Edible Science: Fireworks in a Jar
Updated: Jul 18, 2020
Happy Memorial Day to STEM Spark readers who live in the USA! Jack, Bobby, and I are celebrating the 3 day weekend by remembering those that we've lost as well as enjoying sometime together as a family (away from our day jobs; yay no work!). Part of our time together will of course involve STEM, and I found this cool edible science experiment Fireworks in a Jar on Pinterest. Jack and I tried this edible science experiment out, and while it took us 6 (maybe 7? 8?) tries to even remotely match the pictures we saw on Pinterest, it was a fun to finally see an "explosion" of "fireworks" in the jar! Read on to see what you'll need to perform this edible science experiment at home!
Water in a Mason Jar or Other Clear Container
Vegetable or Canola Oil
1) Poor the oil on top of the water in the mason jar. We had better success when the water was warm versus cold. We also made sure that there was a pretty thick layer of oil on top.
2) Poor drops of food coloring on top of the oil (in the jar). We had better success when we used two colors that were contrasting or only one color.
3) Watch the food coloring "explode" through the layer of oil into the water.
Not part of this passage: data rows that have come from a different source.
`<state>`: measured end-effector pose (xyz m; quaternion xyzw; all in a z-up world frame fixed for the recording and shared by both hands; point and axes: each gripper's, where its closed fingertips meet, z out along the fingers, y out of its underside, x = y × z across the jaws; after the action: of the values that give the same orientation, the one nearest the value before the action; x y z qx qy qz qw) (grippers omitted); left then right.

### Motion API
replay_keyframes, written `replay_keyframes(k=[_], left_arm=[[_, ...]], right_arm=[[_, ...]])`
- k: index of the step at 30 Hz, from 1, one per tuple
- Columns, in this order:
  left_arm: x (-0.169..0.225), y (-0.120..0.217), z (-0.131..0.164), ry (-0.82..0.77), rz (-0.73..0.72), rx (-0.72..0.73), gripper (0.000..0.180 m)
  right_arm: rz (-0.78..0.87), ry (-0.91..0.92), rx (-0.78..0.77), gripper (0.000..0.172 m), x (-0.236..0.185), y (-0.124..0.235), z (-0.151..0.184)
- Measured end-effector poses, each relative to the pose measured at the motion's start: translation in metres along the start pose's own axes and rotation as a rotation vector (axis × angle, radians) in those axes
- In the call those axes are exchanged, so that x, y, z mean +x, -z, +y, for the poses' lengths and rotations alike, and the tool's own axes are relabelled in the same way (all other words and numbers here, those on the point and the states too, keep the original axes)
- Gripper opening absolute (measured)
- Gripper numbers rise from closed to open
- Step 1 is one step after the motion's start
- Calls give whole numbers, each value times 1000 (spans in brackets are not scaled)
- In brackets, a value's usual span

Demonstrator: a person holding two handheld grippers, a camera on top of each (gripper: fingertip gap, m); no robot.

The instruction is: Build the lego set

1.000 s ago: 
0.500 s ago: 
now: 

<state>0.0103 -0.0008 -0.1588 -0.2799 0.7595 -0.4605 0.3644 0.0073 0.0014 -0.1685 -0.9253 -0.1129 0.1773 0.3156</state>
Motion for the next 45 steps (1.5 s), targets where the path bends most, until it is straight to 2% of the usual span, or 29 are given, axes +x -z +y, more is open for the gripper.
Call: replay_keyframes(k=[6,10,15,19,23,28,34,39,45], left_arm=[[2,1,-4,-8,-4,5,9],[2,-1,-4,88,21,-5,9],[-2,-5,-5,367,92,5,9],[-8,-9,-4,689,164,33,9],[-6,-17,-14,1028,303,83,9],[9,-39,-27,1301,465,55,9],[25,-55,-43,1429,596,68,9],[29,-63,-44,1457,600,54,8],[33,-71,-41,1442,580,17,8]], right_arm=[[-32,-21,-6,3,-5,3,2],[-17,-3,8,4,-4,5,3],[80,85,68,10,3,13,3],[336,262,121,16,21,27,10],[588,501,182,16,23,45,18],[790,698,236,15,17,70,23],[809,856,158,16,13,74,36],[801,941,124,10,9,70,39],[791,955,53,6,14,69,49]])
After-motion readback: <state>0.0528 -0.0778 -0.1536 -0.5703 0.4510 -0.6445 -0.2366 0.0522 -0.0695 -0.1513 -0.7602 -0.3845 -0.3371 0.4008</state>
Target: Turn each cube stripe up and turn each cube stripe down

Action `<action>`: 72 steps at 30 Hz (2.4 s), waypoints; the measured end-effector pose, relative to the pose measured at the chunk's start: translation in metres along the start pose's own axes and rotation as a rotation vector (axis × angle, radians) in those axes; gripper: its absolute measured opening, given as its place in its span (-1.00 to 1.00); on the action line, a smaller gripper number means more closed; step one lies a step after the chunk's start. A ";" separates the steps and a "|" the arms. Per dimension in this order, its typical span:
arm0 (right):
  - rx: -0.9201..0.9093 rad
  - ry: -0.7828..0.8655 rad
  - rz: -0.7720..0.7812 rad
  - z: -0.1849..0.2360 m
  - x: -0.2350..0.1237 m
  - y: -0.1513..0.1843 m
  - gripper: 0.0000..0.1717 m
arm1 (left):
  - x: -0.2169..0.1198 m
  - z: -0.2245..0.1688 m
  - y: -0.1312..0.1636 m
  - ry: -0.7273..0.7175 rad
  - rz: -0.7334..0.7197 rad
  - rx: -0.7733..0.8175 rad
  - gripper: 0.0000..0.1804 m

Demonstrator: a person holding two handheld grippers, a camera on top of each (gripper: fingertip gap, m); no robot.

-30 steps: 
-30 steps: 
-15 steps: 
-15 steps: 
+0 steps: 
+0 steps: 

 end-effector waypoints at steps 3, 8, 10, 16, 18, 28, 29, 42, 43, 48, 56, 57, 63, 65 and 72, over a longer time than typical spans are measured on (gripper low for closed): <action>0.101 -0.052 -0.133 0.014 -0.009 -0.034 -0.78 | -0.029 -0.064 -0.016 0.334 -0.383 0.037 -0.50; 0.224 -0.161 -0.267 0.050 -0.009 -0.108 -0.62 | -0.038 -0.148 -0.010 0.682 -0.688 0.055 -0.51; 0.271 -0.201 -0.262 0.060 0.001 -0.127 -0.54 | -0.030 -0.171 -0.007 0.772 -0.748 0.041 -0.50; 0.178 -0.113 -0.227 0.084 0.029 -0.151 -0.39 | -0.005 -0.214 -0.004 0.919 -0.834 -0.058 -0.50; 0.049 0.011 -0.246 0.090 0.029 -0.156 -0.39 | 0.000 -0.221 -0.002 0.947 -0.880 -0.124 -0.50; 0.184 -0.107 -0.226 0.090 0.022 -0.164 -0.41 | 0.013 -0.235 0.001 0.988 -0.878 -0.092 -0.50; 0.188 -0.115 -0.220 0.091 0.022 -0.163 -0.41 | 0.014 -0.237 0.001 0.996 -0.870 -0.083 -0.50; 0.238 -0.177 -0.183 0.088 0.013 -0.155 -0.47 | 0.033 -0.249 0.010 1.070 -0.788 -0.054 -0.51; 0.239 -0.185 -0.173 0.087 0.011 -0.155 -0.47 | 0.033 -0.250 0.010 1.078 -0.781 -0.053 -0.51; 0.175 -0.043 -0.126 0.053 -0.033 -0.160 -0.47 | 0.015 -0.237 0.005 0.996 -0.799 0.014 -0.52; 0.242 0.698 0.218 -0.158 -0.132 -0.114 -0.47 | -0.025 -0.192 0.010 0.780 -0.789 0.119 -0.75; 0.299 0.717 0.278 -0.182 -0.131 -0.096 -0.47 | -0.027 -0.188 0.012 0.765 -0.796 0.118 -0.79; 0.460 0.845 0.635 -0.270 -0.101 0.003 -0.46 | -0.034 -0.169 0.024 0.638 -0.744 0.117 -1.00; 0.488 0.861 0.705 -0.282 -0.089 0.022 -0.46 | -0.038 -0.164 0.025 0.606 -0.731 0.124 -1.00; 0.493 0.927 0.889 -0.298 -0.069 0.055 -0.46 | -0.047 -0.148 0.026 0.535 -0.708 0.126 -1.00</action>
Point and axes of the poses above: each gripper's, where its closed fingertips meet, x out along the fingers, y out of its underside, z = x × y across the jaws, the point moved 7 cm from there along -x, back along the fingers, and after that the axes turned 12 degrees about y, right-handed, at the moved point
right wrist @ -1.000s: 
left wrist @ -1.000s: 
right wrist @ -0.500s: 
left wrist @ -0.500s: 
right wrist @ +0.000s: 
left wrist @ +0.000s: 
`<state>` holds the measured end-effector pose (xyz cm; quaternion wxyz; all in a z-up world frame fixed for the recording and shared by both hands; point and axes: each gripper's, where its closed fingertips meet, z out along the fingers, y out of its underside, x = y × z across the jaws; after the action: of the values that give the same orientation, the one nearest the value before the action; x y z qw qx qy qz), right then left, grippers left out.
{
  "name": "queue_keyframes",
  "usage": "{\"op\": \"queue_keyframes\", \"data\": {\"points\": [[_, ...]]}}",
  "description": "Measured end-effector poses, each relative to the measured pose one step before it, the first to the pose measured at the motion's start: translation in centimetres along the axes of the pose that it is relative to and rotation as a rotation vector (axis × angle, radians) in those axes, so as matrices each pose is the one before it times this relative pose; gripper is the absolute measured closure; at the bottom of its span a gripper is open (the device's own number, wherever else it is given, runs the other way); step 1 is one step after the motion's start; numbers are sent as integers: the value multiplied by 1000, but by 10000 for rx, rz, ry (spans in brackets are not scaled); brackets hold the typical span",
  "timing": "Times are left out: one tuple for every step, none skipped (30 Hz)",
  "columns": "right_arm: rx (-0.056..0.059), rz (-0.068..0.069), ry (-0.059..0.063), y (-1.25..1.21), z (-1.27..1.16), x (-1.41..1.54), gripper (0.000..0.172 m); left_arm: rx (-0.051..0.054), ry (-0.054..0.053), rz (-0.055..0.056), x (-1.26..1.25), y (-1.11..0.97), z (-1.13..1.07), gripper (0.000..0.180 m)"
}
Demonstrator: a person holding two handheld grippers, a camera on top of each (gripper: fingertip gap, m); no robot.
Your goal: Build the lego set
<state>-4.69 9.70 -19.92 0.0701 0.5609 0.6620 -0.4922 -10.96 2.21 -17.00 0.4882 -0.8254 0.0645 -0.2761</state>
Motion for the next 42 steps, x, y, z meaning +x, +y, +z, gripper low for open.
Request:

This explosion of color is the "firework".
We also did a different method than what we saw on Pinterest, so let us know in the comments if you have better success with another method or our method. That's the fun of at home science experiments: there is more than one way to do it and some ways work better than others! Scientific America has a great explanation of the science behind why oil and water don't mix; click here for their explanation. So basically what happens in the Fireworks in a Jar edible science experiment, the oil is less dense than the water, and so it floats (or sits) on top of the water. Then you add the food coloring drops, and since the food coloring drops are more dense than the oil, they sink or explode through the oil, making a firework in the water.
Of course, oil, water, and food coloring isn't exactly the most tasty thing to eat, but I call this science experiment edible science because all of the ingredients are digestible, making it a great science experiment to perform with younger children (and of course older children can do it too!). Have a great holiday weekends to our fellow Americans, and have a great weekend to all of our STEM Spark readers! Happy STEM-ing!